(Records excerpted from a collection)
+===+
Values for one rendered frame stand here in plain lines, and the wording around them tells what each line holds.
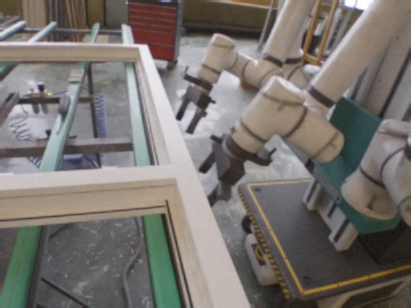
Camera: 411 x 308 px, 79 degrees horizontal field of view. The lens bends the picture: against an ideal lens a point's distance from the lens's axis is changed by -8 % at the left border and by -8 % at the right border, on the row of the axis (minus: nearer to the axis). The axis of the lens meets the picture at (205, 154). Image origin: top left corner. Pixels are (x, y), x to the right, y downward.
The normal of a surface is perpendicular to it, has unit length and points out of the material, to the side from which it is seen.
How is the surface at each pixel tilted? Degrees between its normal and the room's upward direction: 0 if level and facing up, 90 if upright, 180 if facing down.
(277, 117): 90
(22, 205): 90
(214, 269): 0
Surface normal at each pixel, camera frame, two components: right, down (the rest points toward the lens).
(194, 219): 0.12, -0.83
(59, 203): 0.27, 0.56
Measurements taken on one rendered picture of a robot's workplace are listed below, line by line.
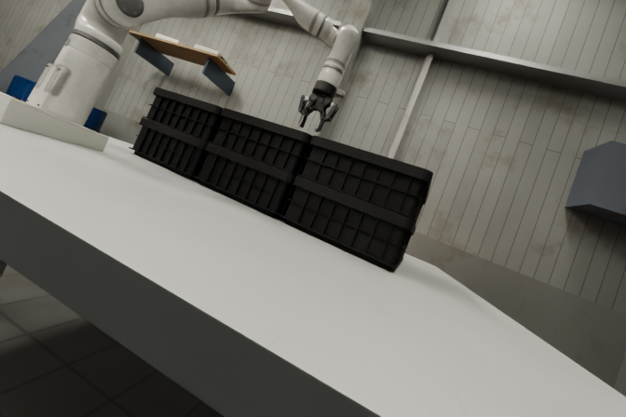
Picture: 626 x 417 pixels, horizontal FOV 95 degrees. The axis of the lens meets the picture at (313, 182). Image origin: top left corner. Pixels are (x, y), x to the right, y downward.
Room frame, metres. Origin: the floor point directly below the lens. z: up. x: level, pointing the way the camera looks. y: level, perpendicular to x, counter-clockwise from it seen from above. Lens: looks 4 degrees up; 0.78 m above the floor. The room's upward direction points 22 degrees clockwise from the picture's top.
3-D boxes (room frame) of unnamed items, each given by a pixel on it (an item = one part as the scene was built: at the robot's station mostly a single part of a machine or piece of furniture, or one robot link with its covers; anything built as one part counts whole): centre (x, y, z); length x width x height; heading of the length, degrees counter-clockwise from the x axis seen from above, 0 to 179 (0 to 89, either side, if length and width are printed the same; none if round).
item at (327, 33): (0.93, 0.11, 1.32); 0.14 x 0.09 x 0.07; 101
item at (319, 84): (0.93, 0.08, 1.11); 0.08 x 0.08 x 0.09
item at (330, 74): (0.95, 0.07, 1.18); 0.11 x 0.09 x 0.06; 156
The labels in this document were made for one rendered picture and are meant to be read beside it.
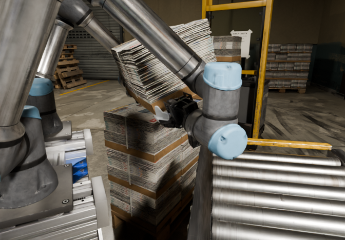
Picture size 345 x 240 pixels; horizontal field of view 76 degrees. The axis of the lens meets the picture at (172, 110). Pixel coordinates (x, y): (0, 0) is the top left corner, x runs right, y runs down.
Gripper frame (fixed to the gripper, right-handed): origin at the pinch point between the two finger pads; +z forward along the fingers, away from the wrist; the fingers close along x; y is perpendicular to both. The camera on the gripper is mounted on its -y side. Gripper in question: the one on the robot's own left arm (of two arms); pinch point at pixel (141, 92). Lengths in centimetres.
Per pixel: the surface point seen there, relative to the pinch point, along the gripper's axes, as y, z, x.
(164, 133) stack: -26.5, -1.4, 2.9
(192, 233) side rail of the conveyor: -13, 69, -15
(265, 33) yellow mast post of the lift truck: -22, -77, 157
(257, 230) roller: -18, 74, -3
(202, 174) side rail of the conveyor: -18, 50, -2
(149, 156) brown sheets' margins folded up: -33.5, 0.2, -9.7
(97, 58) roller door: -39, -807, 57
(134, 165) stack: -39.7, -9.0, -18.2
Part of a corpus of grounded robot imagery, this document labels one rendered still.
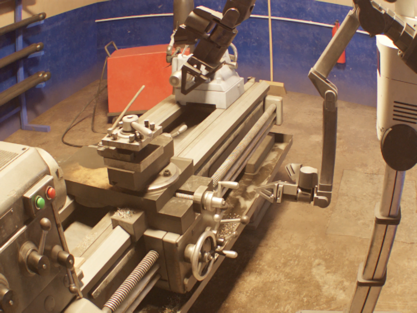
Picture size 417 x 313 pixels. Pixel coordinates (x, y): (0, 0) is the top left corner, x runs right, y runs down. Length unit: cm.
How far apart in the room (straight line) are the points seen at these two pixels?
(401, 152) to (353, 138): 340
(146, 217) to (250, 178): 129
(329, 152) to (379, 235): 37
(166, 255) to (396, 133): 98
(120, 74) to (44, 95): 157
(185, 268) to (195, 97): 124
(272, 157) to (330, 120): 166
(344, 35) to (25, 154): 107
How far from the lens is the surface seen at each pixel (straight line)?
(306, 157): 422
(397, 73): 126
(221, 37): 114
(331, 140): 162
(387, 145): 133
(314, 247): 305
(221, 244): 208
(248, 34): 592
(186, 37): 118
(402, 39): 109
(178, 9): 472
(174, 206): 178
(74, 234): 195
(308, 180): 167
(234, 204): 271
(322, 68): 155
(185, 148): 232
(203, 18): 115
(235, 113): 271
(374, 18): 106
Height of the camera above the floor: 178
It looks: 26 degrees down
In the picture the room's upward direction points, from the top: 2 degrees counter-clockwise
+===+
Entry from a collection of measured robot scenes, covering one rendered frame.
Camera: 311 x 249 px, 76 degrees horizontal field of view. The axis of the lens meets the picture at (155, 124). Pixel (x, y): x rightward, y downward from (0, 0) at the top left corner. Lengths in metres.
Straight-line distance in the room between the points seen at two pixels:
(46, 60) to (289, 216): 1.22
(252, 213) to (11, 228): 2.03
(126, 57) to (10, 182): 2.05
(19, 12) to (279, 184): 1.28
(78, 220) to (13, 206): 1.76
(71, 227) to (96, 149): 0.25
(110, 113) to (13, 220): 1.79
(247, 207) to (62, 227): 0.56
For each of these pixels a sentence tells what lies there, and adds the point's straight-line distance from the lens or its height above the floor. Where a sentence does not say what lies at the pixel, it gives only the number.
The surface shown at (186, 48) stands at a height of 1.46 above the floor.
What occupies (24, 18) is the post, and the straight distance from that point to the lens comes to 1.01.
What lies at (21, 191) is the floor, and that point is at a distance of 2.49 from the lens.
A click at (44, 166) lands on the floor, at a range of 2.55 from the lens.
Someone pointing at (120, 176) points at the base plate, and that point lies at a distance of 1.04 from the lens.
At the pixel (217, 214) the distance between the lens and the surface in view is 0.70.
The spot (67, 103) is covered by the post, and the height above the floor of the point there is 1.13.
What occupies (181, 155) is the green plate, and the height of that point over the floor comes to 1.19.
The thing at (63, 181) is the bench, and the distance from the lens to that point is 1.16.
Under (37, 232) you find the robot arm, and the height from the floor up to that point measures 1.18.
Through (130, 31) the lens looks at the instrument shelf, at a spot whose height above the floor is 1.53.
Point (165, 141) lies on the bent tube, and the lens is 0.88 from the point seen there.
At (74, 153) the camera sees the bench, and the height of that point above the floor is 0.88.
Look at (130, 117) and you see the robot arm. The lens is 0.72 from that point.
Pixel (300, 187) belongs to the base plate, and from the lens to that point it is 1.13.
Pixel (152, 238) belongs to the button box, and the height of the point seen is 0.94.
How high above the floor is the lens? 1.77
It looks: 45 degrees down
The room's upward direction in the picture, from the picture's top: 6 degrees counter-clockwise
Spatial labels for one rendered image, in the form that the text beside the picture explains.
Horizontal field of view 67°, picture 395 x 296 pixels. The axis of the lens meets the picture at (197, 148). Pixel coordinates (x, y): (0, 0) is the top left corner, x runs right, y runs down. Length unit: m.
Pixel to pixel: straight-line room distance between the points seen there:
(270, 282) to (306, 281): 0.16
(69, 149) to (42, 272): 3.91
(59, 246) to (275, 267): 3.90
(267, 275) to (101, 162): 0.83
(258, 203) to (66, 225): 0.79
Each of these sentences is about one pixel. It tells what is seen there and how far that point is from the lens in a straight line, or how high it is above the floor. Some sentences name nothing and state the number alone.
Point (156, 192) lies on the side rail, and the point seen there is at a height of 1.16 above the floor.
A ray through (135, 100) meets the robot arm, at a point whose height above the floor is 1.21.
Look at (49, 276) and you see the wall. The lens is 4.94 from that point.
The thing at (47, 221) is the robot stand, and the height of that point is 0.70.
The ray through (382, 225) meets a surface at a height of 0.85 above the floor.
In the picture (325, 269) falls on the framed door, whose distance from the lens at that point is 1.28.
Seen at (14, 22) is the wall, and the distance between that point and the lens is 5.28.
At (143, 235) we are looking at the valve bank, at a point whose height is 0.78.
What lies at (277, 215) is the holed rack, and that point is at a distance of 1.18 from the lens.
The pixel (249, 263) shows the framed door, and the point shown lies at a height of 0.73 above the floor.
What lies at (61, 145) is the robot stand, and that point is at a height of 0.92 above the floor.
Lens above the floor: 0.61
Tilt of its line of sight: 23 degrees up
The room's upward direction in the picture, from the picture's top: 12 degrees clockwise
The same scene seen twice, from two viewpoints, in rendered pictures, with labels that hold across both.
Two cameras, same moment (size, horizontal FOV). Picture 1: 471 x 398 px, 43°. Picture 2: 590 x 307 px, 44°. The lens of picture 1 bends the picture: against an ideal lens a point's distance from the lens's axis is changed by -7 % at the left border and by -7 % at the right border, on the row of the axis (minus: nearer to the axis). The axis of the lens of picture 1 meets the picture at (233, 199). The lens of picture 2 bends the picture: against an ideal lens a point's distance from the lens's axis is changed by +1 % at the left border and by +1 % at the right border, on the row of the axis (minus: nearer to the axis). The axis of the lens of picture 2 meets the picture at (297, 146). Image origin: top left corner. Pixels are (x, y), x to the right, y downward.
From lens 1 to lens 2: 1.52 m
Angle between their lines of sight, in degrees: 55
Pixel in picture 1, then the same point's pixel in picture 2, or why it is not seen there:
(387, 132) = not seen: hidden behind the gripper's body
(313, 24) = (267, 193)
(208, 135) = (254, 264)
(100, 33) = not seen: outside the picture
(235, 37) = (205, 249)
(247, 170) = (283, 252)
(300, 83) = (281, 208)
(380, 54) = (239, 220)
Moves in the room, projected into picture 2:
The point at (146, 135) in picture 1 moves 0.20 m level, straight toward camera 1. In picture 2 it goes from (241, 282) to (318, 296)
+===+
- **Task details**: What you give back must be the stretch above, starting at the line with "At (74, 153)" and ending at the line with "Pixel (152, 238)", copied exactly.

- **Exercise output**:
At (74, 153) the camera sees the bench, and the height of that point above the floor is 0.88.
Look at (130, 117) and you see the robot arm. The lens is 0.72 from that point.
Pixel (300, 187) belongs to the base plate, and from the lens to that point it is 1.13.
Pixel (152, 238) belongs to the button box, and the height of the point seen is 0.94.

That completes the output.